Un ulteriore vantaggio è la non invasività rispetto a iniezioni o piccoli interventi: non essendoci aghi, il rischio di infezione locale è molto basso, così come l’ansia del paziente legata alle punture. Il trattamento è di norma ambulatoriale, richiede solo pochi materiali (apparecchio, elettrodi, soluzione farmaceutica) e consente una buona personalizzazione dei parametri (intensità della corrente, durata, numero di sedute) in base alla tollerabilità e alla risposta clinica. Se il paziente, durante una seduta, riferisce bruciore intenso o dolore, il professionista può ridurre immediatamente la corrente o sospendere il trattamento, evitando danni ai tessuti.
Controindicazioni e Precauzioni
La iontoforesi, pur essendo generalmente sicura, presenta alcune controindicazioni che devono essere valutate dal medico prima di iniziare un ciclo di sedute. In linea di massima, la tecnica non è indicata in presenza di pacemaker o altri dispositivi elettrici impiantabili, per il rischio teorico di interferenze con il loro funzionamento. Va evitata anche su aree cutanee con lesioni aperte estese, infezioni attive, dermatiti severe o ulcere, perché la corrente e il farmaco potrebbero peggiorare l’irritazione o facilitare la diffusione dell’infezione. È sconsigliata, inoltre, su zone in cui siano presenti corpi metallici superficiali non idonei (alcuni tipi di protesi o mezzi di sintesi), a meno che lo specialista non abbia verificato la sicurezza del trattamento.
Un’altra precauzione riguarda gravidanza e allattamento: non esistono protocolli univoci per tutte le situazioni, perciò l’opportunità della iontoforesi va valutata caso per caso, in funzione del farmaco utilizzato e della zona trattata. Possono verificarsi effetti locali come arrossamento, lieve bruciore, prurito o piccole vescicole nella sede di applicazione degli elettrodi; per ridurre questi rischi è importante rispettare i tempi di trattamento, utilizzare elettrodi e soluzioni adeguati e segnalare subito al professionista qualunque sensazione anomala. Se una persona assume altri farmaci o è affetta da patologie croniche (ad esempio cardiopatie, epilessia, disturbi della coagulazione), è essenziale che lo riferisca prima della procedura, perché potrebbero essere necessari adattamenti o una controindicazione assoluta al trattamento.

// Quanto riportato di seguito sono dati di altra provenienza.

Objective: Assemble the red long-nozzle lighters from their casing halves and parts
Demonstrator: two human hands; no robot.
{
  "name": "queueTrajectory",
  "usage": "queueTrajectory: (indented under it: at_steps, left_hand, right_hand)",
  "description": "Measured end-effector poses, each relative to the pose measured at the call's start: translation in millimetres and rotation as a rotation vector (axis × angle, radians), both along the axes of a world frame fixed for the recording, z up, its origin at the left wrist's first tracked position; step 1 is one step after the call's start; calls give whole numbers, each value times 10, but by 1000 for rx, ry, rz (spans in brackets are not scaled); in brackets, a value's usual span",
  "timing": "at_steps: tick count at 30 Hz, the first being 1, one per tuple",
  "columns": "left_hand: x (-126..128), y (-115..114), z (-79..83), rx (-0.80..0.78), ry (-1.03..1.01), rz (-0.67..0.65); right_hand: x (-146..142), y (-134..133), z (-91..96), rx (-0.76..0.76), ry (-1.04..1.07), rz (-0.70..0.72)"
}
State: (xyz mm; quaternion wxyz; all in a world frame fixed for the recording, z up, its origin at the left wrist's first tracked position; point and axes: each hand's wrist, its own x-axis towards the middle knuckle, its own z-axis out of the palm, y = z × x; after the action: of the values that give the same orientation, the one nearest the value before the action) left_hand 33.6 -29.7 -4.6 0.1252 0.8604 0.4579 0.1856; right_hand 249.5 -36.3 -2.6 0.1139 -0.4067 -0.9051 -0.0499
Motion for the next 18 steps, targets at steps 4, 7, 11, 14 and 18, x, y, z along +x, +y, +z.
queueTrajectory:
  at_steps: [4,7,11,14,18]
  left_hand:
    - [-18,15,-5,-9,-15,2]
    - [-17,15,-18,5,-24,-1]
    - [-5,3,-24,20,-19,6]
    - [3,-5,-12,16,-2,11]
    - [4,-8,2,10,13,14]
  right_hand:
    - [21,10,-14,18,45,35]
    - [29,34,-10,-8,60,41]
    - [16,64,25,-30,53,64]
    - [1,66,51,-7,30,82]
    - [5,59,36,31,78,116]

La iontoforesi è quindi uno strumento terapeutico utile in diverse condizioni, soprattutto quando si ricerca un effetto locale mirato e si desidera limitare l’esposizione sistemica al farmaco. Non sostituisce però la valutazione medica: se si sospetta di poter beneficiarne, il passo più corretto è rivolgersi allo specialista (fisiatra, dermatologo, neurologo, oculista o altro, a seconda del problema), che potrà verificare se esistono indicazioni reali, controindicazioni specifiche e quale schema di trattamento risulti più adeguato nel proprio quadro clinico complessivo.